In full and word for word, copy the listing; no pictures belong in the copy.
______
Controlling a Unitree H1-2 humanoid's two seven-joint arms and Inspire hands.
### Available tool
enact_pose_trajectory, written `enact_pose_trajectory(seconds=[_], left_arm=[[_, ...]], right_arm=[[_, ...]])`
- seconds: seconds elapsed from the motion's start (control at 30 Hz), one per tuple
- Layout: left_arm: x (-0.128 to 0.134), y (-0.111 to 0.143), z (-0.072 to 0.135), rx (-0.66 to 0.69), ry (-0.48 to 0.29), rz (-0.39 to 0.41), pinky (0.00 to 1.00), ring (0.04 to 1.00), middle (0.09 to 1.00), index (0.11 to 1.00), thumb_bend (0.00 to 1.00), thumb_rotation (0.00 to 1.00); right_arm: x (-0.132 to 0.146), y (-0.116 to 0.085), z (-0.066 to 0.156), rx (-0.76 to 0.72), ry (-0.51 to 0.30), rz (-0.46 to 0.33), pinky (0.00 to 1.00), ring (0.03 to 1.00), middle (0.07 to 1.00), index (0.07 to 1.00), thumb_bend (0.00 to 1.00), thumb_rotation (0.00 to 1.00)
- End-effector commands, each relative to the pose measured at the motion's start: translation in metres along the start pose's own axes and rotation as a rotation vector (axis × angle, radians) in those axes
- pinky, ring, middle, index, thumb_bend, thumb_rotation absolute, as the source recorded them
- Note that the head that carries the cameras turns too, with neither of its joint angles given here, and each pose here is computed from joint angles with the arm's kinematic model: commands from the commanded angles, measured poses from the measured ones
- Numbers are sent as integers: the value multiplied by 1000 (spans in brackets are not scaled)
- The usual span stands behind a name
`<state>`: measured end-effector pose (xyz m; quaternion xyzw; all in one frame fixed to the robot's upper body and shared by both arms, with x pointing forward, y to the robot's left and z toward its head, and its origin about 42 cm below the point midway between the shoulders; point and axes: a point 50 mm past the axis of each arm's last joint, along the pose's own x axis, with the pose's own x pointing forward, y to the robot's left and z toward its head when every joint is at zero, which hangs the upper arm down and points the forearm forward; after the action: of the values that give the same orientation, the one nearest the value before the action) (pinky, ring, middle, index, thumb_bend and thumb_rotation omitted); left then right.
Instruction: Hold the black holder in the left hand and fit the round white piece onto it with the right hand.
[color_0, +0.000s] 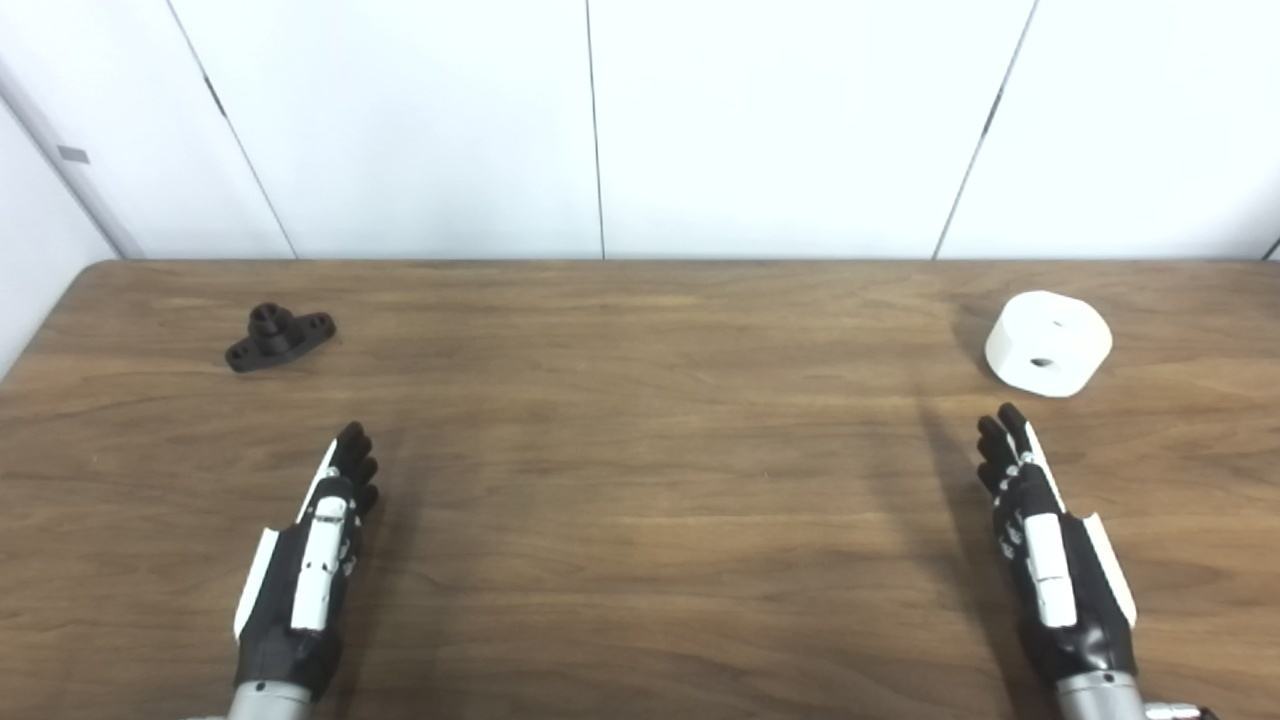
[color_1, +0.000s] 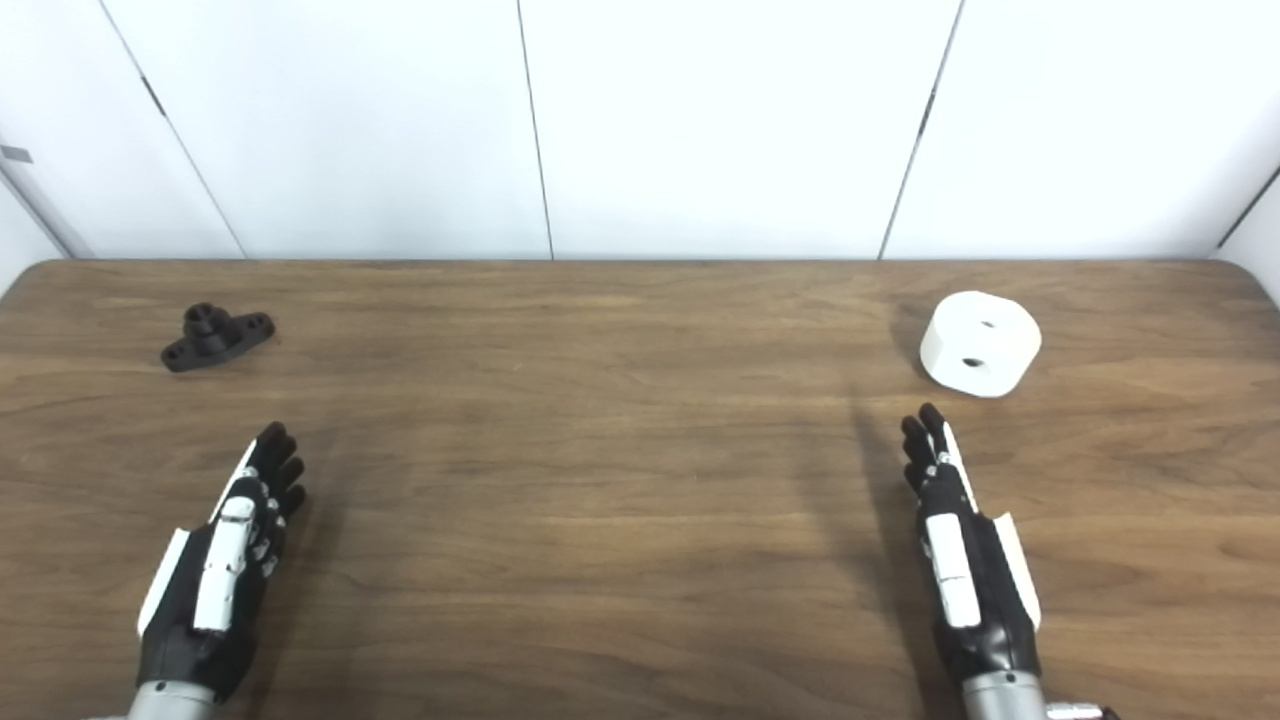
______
▸ RESPONSE AREA:
Controlling a Unitree H1-2 humanoid's two seven-joint arms and Inspire hands.
### Available tool
enact_pose_trajectory, written `enact_pose_trajectory(seconds=[_], left_arm=[[_, ...]], right_arm=[[_, ...]])`
- seconds: seconds elapsed from the motion's start (control at 30 Hz), one per tuple
- Layout: left_arm: x (-0.128 to 0.134), y (-0.111 to 0.143), z (-0.072 to 0.135), rx (-0.66 to 0.69), ry (-0.48 to 0.29), rz (-0.39 to 0.41), pinky (0.00 to 1.00), ring (0.04 to 1.00), middle (0.09 to 1.00), index (0.11 to 1.00), thumb_bend (0.00 to 1.00), thumb_rotation (0.00 to 1.00); right_arm: x (-0.132 to 0.146), y (-0.116 to 0.085), z (-0.066 to 0.156), rx (-0.76 to 0.72), ry (-0.51 to 0.30), rz (-0.46 to 0.33), pinky (0.00 to 1.00), ring (0.03 to 1.00), middle (0.07 to 1.00), index (0.07 to 1.00), thumb_bend (0.00 to 1.00), thumb_rotation (0.00 to 1.00)
- End-effector commands, each relative to the pose measured at the motion's start: translation in metres along the start pose's own axes and rotation as a rotation vector (axis × angle, radians) in those axes
- pinky, ring, middle, index, thumb_bend, thumb_rotation absolute, as the source recorded them
- Note that the head that carries the cameras turns too, with neither of its joint angles given here, and each pose here is computed from joint angles with the arm's kinematic model: commands from the commanded angles, measured poses from the measured ones
- Numbers are sent as integers: the value multiplied by 1000 (spans in brackets are not scaled)
- The usual span stands behind a name
`<state>`: measured end-effector pose (xyz m; quaternion xyzw; all in one frame fixed to the robot's upper body and shared by both arms, with x pointing forward, y to the robot's left and z toward its head, and its origin about 42 cm below the point midway between the shoulders; point and axes: a point 50 mm past the axis of each arm's last joint, along the pose's own x axis, with the pose's own x pointing forward, y to the robot's left and z toward its head when every joint is at zero, which hangs the upper arm down and points the forearm forward; after the action: of the values that give the same orientation, the one nearest the value before the action) (pinky, ring, middle, index, thumb_bend and thumb_rotation omitted); left then right.
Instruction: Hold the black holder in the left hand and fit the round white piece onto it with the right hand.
[color_0, +0.000s] 
[color_1, +0.000s] 

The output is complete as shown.